## How to complete this task
For the material that follows, return exactly the lines from the one with "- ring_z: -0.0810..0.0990" through the one with "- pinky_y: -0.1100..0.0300", both ends included.

- - - - -

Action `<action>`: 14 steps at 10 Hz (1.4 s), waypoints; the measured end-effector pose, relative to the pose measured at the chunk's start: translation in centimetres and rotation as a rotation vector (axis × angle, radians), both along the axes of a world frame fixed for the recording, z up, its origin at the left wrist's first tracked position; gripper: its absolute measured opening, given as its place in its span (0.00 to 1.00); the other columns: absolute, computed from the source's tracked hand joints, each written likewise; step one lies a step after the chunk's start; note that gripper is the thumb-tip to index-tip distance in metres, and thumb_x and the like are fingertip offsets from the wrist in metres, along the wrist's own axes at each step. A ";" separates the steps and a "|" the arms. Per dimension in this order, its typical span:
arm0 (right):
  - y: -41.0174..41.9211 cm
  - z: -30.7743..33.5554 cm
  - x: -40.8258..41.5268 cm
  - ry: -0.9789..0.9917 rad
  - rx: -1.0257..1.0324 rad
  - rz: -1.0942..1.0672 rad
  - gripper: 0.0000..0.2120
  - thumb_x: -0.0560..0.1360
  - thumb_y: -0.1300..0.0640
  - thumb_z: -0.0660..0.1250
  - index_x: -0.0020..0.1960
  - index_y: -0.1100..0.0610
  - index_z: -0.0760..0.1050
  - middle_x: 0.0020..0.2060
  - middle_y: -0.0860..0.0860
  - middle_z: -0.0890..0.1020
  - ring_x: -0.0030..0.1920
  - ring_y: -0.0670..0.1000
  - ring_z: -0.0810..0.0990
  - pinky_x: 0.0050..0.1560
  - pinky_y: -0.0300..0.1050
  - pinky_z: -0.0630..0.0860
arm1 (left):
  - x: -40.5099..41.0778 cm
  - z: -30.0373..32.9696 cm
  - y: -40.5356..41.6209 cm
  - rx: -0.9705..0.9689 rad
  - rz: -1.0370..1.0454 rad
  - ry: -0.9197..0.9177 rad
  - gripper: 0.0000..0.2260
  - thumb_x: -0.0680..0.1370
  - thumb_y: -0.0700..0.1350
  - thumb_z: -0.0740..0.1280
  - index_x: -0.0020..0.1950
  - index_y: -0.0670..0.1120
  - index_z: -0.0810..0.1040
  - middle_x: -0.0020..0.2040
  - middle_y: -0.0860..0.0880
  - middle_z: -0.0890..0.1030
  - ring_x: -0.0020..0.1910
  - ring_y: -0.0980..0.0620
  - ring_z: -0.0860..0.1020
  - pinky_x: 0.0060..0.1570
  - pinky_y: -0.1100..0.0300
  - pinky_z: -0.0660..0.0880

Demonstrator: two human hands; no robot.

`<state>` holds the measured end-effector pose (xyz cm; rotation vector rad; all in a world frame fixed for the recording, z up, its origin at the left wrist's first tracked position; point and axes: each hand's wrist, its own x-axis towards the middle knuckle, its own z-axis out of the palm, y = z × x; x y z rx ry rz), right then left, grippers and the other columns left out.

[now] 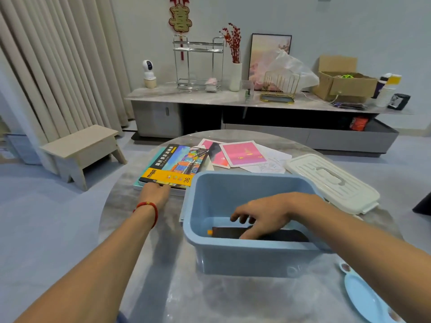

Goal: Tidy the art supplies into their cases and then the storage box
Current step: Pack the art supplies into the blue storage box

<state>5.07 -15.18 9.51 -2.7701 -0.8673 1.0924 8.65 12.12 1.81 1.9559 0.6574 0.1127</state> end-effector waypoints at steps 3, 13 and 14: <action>2.4 6.3 4.6 -0.304 0.474 -0.285 0.07 0.80 0.55 0.66 0.48 0.57 0.81 0.35 0.52 0.86 0.35 0.50 0.84 0.38 0.44 0.82 | 7.1 -5.2 2.3 -0.729 0.497 -0.101 0.25 0.64 0.46 0.72 0.60 0.45 0.70 0.56 0.42 0.80 0.51 0.43 0.82 0.49 0.48 0.82; 18.4 0.5 16.6 0.270 0.627 -1.153 0.10 0.77 0.57 0.74 0.53 0.57 0.74 0.42 0.53 0.84 0.47 0.52 0.82 0.52 0.49 0.78 | 5.8 1.0 6.7 -0.662 0.424 -0.242 0.13 0.68 0.38 0.75 0.50 0.43 0.77 0.47 0.42 0.83 0.44 0.43 0.83 0.48 0.43 0.82; 17.2 3.9 14.6 0.175 0.789 -1.074 0.08 0.79 0.53 0.70 0.48 0.55 0.74 0.25 0.48 0.82 0.30 0.46 0.80 0.34 0.39 0.77 | 4.2 3.3 5.7 -0.871 0.340 -0.309 0.10 0.72 0.35 0.74 0.50 0.40 0.76 0.44 0.41 0.82 0.41 0.43 0.83 0.41 0.44 0.82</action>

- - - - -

## Solution to this task
  - ring_z: -0.0810..0.0990
  - pinky_x: 0.0050..0.1560
  - pinky_y: -0.0300..0.1050
  - pinky_z: -0.0630..0.0860
arm1 (left):
  - x: -40.5099..41.0778 cm
  - z: -30.0373..32.9696 cm
  - y: -40.5356..41.6209 cm
  - rx: -0.9705..0.9689 rad
  - rz: -1.0370..1.0454 rad
  - ry: -0.9197..0.9177 rad
  - gripper: 0.0000..0.2260
  - thumb_x: -0.0680..0.1370
  - thumb_y: -0.0700..0.1350
  - thumb_z: -0.0740..0.1280
  - index_x: -0.0020..0.1950
  - index_y: -0.0670..0.1120
  - index_z: -0.0810..0.1040
  - middle_x: -0.0020..0.2040
  - middle_y: -0.0860..0.0880
  - middle_z: -0.0890..0.1030
  - ring_x: -0.0020..0.1910
  - ring_y: -0.0980..0.0620
  - ring_z: -0.0860..0.1020
  - pinky_x: 0.0060..0.1570
  - pinky_y: -0.1100..0.0300

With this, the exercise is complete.